WHAT YOU ARE ASKED TO DO
From the first line to the last, copy the listing exactly and omit the images.

DATA BLOCK
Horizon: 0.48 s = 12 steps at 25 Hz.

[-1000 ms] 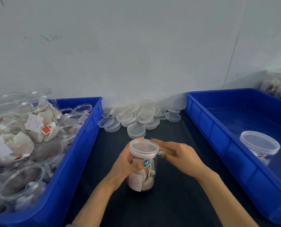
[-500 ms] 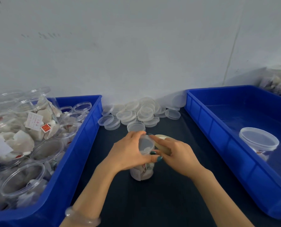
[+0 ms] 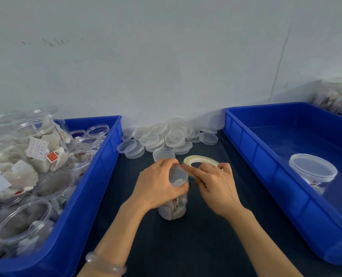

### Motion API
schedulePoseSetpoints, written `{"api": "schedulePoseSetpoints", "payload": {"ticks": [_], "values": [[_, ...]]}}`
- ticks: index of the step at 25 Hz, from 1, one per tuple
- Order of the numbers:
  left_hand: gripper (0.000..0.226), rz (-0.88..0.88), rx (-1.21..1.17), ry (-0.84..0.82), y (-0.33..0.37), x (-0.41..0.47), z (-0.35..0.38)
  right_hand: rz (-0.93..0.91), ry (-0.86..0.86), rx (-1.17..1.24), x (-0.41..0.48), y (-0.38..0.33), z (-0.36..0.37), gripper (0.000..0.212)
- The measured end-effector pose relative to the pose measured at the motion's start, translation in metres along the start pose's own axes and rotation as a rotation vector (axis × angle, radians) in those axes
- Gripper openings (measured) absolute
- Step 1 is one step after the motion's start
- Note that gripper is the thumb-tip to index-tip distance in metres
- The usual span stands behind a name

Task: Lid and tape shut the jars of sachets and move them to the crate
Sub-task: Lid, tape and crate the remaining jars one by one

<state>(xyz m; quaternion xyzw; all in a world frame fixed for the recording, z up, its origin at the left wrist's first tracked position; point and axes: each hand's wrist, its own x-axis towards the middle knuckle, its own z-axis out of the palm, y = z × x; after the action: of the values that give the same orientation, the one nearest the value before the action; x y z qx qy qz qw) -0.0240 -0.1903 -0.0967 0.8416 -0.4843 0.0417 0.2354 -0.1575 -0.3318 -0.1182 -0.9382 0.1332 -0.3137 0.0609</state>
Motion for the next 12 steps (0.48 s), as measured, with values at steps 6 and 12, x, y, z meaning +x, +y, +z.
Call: {"api": "schedulePoseSetpoints", "payload": {"ticks": [6,12], "values": [[0.073,0.011,-0.005,0.013,0.000,0.004,0.001,0.027,0.108,-0.105,0.002,-0.002,0.009,0.049],[0.074,-0.009,-0.010,-0.014,-0.001,0.010,0.001,0.071,0.107,-0.109,0.012,0.005,0.016,0.047]]}}
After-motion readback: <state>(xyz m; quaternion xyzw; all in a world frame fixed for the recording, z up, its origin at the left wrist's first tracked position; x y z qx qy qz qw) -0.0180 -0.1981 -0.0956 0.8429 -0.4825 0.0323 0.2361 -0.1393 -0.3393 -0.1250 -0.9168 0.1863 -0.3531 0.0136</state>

WRITTEN SOLUTION
Horizon: 0.48 s = 12 steps at 25 Hz.

[-1000 ms] 
[-500 ms] 
[+0 ms] 

### Motion API
schedulePoseSetpoints, written `{"api": "schedulePoseSetpoints", "payload": {"ticks": [_], "values": [[_, ...]]}}`
- ticks: index of the step at 25 Hz, from 1, one per tuple
- Order of the numbers:
  left_hand: gripper (0.000..0.226), rz (-0.88..0.88), rx (-1.21..1.17), ry (-0.84..0.82), y (-0.33..0.37), x (-0.41..0.47), z (-0.35..0.38)
  right_hand: rz (-0.93..0.91), ry (-0.86..0.86), rx (-1.17..1.24), x (-0.41..0.48), y (-0.38..0.33), z (-0.36..0.37), gripper (0.000..0.212)
- The measured end-effector pose relative to the pose measured at the motion's start, translation in metres along the start pose's own axes and rotation as a rotation vector (axis × angle, radians) in those axes
- Gripper openings (measured) absolute
- Step 1 is one step after the motion's start
- Note that gripper is the thumb-tip to index-tip distance in metres
- The usual span stands behind a name

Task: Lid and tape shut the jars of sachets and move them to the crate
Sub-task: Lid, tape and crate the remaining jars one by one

<state>(xyz m; quaternion xyzw; all in a world frame fixed for the recording, z up, its origin at the left wrist's first tracked position; point and axes: each hand's wrist, its own x-axis towards the middle knuckle, its own z-axis out of the palm, y = z × x; after the action: of the values that give the same orientation, the one nearest the value before the action; x y z qx qy qz qw) -0.0240 -0.1903 -0.0967 0.8416 -0.4843 0.0417 0.2354 -0.1575 -0.3318 -0.1182 -0.9382 0.1332 -0.3137 0.0609</state>
Motion for the next 12 steps (0.48 s), as measured, with values at steps 6 and 12, x, y, z meaning +x, +y, +z.
Call: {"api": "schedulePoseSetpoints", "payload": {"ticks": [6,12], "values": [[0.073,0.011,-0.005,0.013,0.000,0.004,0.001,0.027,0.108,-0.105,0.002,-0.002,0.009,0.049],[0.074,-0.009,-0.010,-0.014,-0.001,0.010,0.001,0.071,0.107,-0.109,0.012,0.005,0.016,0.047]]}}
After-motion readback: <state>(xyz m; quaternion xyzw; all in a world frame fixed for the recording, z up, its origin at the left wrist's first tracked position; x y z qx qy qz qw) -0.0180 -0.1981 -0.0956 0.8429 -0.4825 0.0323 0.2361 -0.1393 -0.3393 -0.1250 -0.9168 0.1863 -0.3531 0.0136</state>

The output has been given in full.